Learner dad: To be honest, I throw away a few bits of cheap plastic every morning to calm myself down

DEAR kids, I presume you never read these articles. If for some reason you’re reading this one, stop now and find something else to do, like cleaning up the latest mess you left in the front room.

Learner dad: To be honest, I throw away a few bits of cheap plastic every morning to calm myself down

DEAR kids, I presume you never read these articles. If for some reason you’re reading this one, stop now and find something else to do, like cleaning up the latest mess you left in the front room.

Here’s the thing. I’ve been throwing your toys out, on the sly. Not the big ones like a Transformer or a Kidizoom, because they’re expensive and you’d miss them. I’d miss them too because you get hours of enjoyment out of them, hours when you’re not following me around the house asking for ‘something sugary’.

I’ve been throwing out the small things that survive the evening clean-up and end up lying loose around the place in the morning when I’m prowling around before my first coffee. This morning, for example, I found a pen on the kitchen counter, along with a tiny piece of Lego, a hair gogo and a lollipop still in its wrapper. If I’d come across these after a coffee there is an outside chance I’d have wandered around the house putting them back where they’re supposed to be. However, at 7.30am, those things go straight in the bin. I don’t even pick out the bits that could be recycled or composted — they go straight into general waste.

This morning’s haul was fairly small. There are usually a few miniature men along with pieces of click-together shite that came in a magazine, and only one gogo is definitely on the low side. I’m assuming kids, that your mother doesn’t read these articles either. Her favourite phrase in the morning is, “where have all the gogos gone”. She’ll go ballistic if she finds out they’re going in the bin. Say nothing.

I’m not going to pretend I’m throwing your stuff away to teach you a lesson. Everything is lost all the time anyway, so you’d never have found out what really happened to that dinosaur your aunt bought in Dealz if you weren’t still reading this article.

Seriously, the front room is at crisis level, if you don’t go in there and start tidying up I’ll have to use an empty threat about not bringing you on holidays.

To be honest, I throw away a few bits of cheap plastic every morning to calm myself down. I’m the morning guy in our house. I usually get up first, put the porridge on and get the place ready for breakfast. If there was a device that would pump caffeine into my veins when the alarm goes off I’d probably be fine. There isn’t, so the first half an hour or so is cranky-time.

Look, I’m allergic to clutter and also annoyed because my eyes are slow to get going in the morning now that I’m over 50. It’s a miracle I don’t go plate-smashing crazy when I stand on a piece of Lego getting out of the shower.

Seriously, kids, this is for the best. My little plastic purge sets me up for the day. One of my bugbears is the amount of cheap stuff that comes into our house on a weekly basis, cluttering up the place and knocking another few seconds off the life expectancy of the planet. In fairness, I’m not doing this for the polar bears; but clearing some space for the breakfast bowls on the counter every morning lifts my anti-clutter rage and we’re all in a better place when Daddy isn’t trying to deal with that.

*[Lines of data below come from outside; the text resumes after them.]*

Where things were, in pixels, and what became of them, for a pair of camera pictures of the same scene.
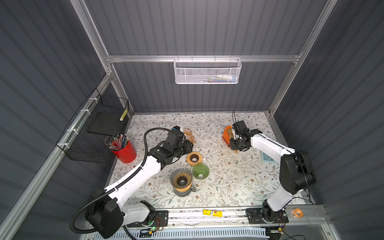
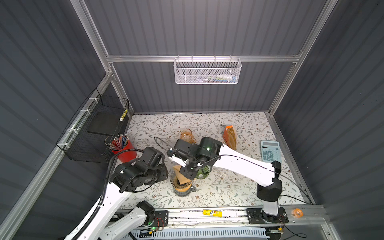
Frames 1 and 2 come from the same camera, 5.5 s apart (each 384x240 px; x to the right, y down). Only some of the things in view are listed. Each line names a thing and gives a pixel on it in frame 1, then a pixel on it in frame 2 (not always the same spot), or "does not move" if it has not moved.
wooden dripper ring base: (186, 188) does not move
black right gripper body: (235, 144) -> (190, 168)
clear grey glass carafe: (185, 193) does not move
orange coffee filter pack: (229, 133) does not move
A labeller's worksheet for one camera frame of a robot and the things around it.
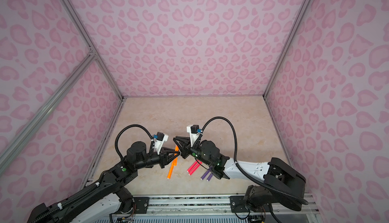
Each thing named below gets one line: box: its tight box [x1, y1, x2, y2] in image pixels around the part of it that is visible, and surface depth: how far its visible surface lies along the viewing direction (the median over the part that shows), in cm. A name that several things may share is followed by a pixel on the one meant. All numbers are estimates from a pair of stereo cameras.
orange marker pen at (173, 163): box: [166, 157, 178, 180], surface depth 84 cm
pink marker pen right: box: [188, 161, 203, 176], surface depth 86 cm
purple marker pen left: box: [200, 167, 212, 180], surface depth 84 cm
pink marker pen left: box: [186, 159, 200, 173], surface depth 87 cm
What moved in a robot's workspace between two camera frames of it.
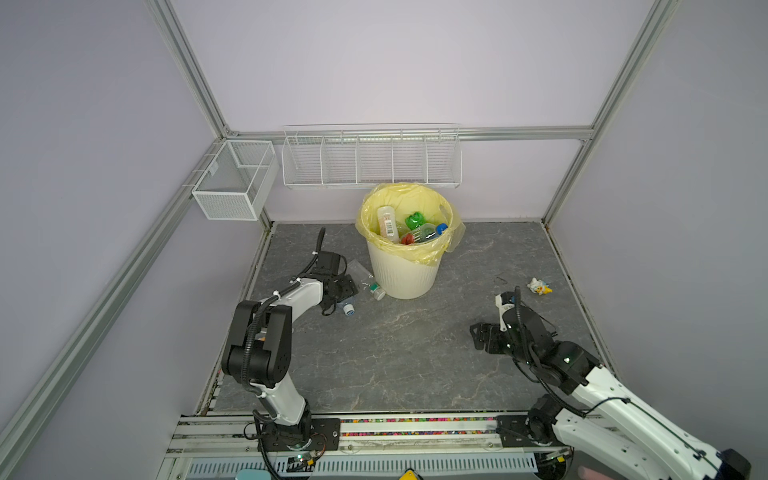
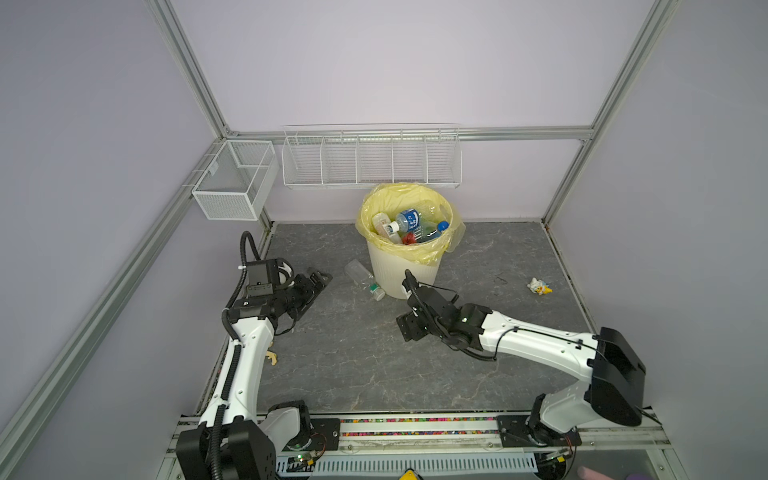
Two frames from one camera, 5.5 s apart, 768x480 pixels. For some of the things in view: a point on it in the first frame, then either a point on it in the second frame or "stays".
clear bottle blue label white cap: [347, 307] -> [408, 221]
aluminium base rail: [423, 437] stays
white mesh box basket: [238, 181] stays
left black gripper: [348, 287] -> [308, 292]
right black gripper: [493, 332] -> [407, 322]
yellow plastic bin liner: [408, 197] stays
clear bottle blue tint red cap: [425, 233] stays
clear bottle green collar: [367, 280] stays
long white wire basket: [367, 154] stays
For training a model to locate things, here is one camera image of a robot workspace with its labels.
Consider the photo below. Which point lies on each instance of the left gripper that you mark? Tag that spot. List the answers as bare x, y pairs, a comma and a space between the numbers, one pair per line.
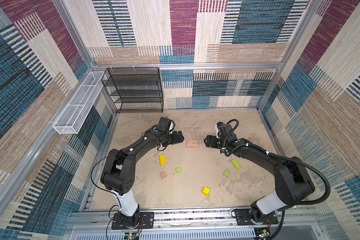
175, 140

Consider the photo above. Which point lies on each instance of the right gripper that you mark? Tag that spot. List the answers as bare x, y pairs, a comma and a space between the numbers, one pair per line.
212, 142

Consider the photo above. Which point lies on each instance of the natural wood block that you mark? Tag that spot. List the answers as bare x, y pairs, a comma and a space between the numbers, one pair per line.
192, 142
192, 145

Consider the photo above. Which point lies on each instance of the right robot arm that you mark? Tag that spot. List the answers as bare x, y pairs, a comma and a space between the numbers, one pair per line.
292, 180

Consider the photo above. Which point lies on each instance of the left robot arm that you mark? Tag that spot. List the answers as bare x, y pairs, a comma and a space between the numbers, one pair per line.
118, 175

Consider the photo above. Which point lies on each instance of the yellow rectangular block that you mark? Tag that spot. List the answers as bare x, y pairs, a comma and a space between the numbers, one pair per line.
162, 160

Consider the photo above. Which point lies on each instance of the green rectangular block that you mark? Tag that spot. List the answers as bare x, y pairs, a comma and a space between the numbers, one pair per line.
236, 164

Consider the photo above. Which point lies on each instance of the yellow cube block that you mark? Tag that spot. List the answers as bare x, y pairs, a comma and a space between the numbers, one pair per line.
206, 191

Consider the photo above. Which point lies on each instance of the black wire shelf rack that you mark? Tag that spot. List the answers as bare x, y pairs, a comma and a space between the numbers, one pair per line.
135, 90

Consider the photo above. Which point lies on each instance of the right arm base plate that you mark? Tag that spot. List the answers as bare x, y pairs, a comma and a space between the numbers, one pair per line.
243, 216

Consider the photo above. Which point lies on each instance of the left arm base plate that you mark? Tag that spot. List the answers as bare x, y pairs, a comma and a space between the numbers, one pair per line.
144, 220

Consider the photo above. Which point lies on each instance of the white wire mesh basket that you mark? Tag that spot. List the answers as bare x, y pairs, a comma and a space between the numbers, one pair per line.
75, 113

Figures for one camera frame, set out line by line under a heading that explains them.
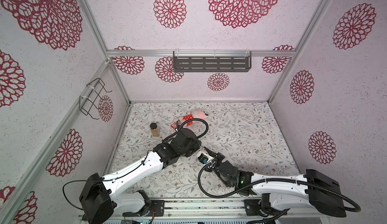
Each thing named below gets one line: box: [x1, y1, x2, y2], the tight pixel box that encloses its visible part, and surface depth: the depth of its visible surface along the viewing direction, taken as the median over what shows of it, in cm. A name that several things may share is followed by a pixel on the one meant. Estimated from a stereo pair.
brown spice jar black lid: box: [150, 122, 160, 137], surface depth 97 cm
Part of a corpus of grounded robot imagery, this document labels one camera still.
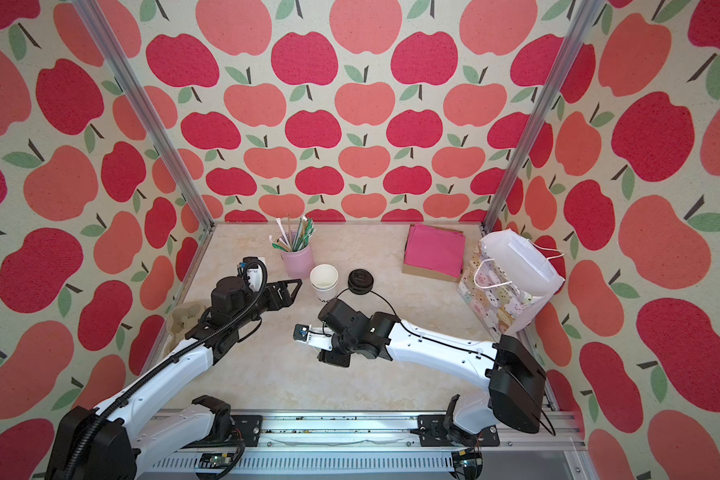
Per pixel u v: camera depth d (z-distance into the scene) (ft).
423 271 3.49
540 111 2.84
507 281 2.41
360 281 3.30
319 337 2.13
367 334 1.87
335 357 2.17
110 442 1.28
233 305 2.03
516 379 1.32
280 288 2.38
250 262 2.29
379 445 2.41
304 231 3.07
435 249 3.56
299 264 3.26
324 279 3.15
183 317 2.97
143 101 2.82
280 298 2.37
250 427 2.46
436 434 2.40
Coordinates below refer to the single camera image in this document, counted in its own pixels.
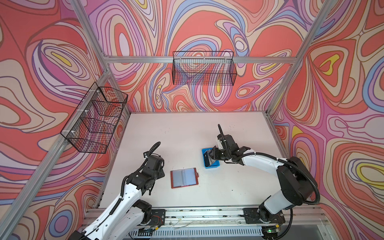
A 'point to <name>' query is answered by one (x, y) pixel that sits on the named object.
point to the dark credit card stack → (208, 161)
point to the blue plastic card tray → (216, 164)
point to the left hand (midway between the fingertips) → (161, 168)
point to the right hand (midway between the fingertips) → (213, 157)
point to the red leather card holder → (184, 177)
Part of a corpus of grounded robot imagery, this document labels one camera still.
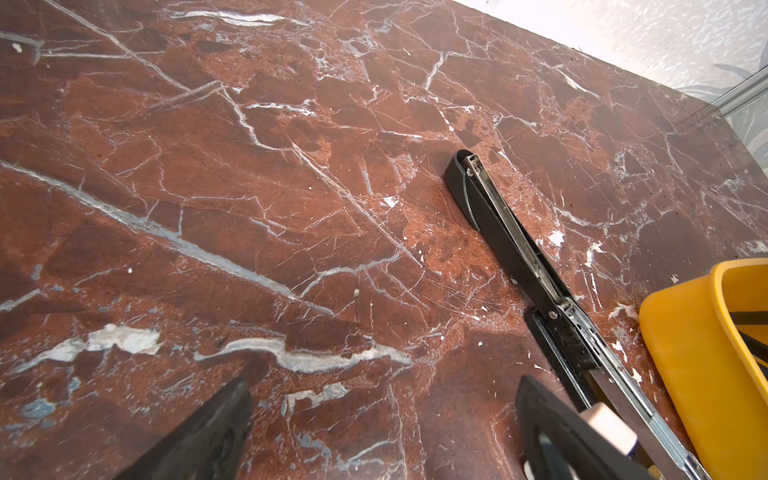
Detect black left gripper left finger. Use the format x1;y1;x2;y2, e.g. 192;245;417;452
117;377;252;479

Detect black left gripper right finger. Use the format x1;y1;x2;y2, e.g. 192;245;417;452
516;375;650;480

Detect yellow plastic tray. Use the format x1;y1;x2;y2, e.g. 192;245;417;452
639;258;767;479

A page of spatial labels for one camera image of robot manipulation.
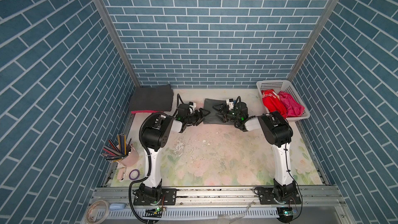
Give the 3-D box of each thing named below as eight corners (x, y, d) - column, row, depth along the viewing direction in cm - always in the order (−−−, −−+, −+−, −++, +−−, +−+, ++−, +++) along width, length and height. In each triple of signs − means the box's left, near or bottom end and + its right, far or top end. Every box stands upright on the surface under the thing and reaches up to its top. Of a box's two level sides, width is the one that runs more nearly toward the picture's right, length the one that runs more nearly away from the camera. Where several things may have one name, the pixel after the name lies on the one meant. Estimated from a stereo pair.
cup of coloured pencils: (113, 169, 84) (98, 158, 72) (122, 146, 92) (109, 133, 80) (136, 169, 84) (125, 159, 72) (142, 146, 93) (133, 134, 80)
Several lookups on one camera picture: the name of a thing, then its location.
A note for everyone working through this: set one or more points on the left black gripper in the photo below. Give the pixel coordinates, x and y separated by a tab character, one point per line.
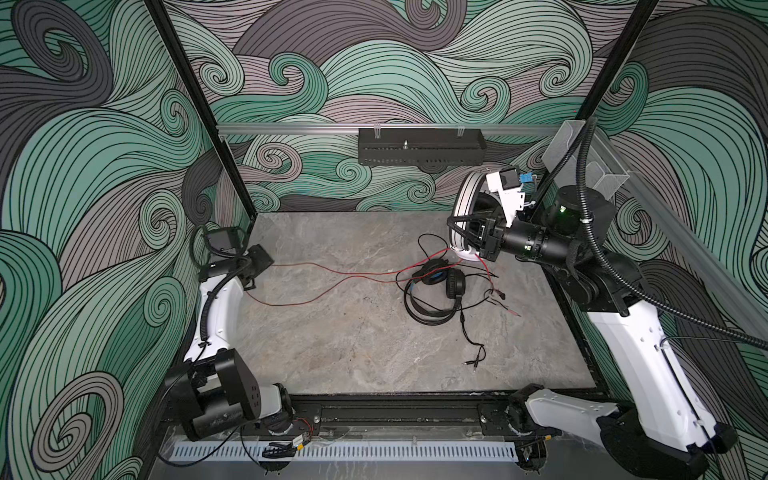
261	256

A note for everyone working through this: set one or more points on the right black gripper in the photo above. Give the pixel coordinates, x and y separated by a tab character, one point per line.
503	242

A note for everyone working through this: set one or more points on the white headphones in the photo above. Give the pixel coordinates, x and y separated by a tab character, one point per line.
473	197

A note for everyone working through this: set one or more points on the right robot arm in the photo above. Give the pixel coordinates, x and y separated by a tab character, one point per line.
667	430

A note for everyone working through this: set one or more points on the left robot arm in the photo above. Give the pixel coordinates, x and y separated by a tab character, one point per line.
213	390

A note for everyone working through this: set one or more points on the black blue headphones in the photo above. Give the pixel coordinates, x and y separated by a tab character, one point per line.
434	294

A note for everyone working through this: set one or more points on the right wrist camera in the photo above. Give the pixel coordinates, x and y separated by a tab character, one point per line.
507	187

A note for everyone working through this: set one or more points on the clear plastic wall bin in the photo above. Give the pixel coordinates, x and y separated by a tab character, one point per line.
606	171

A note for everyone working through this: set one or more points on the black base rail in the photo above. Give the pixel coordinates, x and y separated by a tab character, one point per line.
396	414

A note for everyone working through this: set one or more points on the white slotted cable duct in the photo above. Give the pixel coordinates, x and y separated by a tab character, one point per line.
390	450

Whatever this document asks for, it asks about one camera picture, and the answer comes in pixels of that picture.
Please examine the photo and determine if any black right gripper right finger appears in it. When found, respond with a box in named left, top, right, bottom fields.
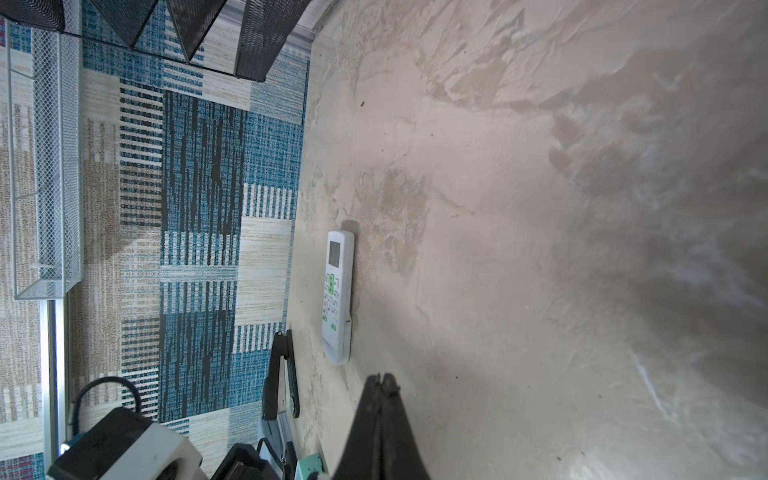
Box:
left=379, top=373, right=430, bottom=480

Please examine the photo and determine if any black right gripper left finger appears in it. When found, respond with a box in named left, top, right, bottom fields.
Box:
left=332, top=374, right=381, bottom=480

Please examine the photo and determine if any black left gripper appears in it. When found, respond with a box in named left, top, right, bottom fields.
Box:
left=212, top=329, right=300, bottom=480

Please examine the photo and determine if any white air conditioner remote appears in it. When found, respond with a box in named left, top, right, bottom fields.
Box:
left=322, top=230, right=355, bottom=366

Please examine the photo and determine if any black wire mesh shelf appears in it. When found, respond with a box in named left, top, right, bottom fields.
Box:
left=1, top=1, right=311, bottom=83

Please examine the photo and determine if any white wire mesh basket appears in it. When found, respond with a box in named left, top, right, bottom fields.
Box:
left=1, top=22, right=83, bottom=300

For anyone else still reading, first of all, thanks for letting me share. Second of all, I’d highly recommend you chisel away at your child’s plastic mountain every morning, with a trip to the bin.

They say that having children is life-changing — the biggest change is you lose control of your house, as their stuff colonises every millimetre of free space. This token bit of garbage disposal is your cry for freedom, where you reclaim the house for a couple of seconds. It’s a good thing for everyone in the house. Just don’t get caught.